## Aim of the task
Would you return, word for word, the lines of the data below from the line with "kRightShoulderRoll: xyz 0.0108" through the line with "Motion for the", and no others?

## Input data

※

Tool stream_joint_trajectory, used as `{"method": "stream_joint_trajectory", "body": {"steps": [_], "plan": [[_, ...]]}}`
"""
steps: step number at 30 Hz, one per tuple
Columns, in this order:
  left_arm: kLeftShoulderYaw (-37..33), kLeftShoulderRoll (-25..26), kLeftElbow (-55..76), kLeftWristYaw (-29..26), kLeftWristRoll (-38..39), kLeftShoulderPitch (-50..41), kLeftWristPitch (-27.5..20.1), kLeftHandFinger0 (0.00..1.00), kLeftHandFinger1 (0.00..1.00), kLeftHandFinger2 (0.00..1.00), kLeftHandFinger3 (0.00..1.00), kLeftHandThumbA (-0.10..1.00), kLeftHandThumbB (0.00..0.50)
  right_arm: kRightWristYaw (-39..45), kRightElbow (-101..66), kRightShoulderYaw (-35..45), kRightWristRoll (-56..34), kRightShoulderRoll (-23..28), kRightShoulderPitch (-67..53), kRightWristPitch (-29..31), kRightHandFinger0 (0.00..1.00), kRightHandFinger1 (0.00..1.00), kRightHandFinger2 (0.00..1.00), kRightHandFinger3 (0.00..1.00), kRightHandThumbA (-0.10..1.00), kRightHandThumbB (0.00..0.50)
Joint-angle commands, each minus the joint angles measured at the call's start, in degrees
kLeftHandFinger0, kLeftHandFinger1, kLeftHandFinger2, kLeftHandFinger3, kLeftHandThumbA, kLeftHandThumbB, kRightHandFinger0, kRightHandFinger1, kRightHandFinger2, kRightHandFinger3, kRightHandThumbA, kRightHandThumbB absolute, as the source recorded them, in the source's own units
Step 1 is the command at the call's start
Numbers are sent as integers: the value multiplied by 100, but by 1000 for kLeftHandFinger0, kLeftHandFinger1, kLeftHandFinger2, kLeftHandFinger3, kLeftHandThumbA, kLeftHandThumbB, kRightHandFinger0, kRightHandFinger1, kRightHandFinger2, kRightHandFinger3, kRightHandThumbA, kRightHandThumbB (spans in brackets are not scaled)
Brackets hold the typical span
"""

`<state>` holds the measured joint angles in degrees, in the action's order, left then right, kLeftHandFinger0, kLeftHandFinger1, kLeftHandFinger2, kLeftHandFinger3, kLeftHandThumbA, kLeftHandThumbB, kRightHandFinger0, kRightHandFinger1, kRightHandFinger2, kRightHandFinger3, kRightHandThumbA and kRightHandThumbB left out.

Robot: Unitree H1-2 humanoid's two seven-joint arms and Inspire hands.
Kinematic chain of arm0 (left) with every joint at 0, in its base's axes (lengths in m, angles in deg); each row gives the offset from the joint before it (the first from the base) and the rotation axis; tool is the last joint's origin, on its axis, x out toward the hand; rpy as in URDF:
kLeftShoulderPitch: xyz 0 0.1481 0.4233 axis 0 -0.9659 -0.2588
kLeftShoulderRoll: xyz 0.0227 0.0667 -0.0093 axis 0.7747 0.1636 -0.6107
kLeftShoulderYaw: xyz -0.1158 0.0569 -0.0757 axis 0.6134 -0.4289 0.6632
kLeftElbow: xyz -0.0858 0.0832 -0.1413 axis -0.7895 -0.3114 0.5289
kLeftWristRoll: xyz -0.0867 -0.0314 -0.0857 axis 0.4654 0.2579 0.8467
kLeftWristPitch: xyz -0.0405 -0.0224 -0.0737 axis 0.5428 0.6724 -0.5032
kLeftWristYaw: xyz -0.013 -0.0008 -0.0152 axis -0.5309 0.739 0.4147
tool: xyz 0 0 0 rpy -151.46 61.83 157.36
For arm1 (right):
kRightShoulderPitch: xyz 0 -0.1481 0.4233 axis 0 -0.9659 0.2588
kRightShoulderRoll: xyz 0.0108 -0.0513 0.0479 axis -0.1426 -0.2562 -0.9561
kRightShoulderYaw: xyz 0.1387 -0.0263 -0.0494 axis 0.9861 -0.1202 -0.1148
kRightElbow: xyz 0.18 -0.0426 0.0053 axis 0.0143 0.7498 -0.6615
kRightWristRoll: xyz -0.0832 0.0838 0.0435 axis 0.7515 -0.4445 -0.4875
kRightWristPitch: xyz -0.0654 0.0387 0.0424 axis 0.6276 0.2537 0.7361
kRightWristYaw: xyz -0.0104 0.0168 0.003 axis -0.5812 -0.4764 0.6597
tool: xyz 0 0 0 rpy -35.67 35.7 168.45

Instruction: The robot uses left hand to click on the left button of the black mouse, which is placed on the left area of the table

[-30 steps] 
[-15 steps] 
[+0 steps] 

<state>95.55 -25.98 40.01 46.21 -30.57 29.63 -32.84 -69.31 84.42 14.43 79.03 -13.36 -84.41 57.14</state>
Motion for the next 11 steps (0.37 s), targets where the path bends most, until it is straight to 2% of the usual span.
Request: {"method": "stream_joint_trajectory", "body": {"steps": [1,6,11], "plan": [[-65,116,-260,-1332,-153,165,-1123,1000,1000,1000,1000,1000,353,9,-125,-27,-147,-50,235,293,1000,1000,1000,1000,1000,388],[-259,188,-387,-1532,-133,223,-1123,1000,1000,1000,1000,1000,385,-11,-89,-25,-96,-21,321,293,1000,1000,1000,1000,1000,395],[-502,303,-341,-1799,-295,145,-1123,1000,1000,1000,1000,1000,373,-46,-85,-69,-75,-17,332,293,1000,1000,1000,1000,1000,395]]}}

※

## Final answer
kRightShoulderRoll: xyz 0.0108 -0.0513 0.0479 axis -0.1426 -0.2562 -0.9561
kRightShoulderYaw: xyz 0.1387 -0.0263 -0.0494 axis 0.9861 -0.1202 -0.1148
kRightElbow: xyz 0.18 -0.0426 0.0053 axis 0.0143 0.7498 -0.6615
kRightWristRoll: xyz -0.0832 0.0838 0.0435 axis 0.7515 -0.4445 -0.4875
kRightWristPitch: xyz -0.0654 0.0387 0.0424 axis 0.6276 0.2537 0.7361
kRightWristYaw: xyz -0.0104 0.0168 0.003 axis -0.5812 -0.4764 0.6597
tool: xyz 0 0 0 rpy -35.67 35.7 168.45

Instruction: The robot uses left hand to click on the left button of the black mouse, which is placed on the left area of the table

[-30 steps] 
[-15 steps] 
[+0 steps] 

<state>95.55 -25.98 40.01 46.21 -30.57 29.63 -32.84 -69.31 84.42 14.43 79.03 -13.36 -84.41 57.14</state>
Motion for the next 11 steps (0.37 s), targets where the path bends most, until it is straight to 2% of the usual span.

No further output is required.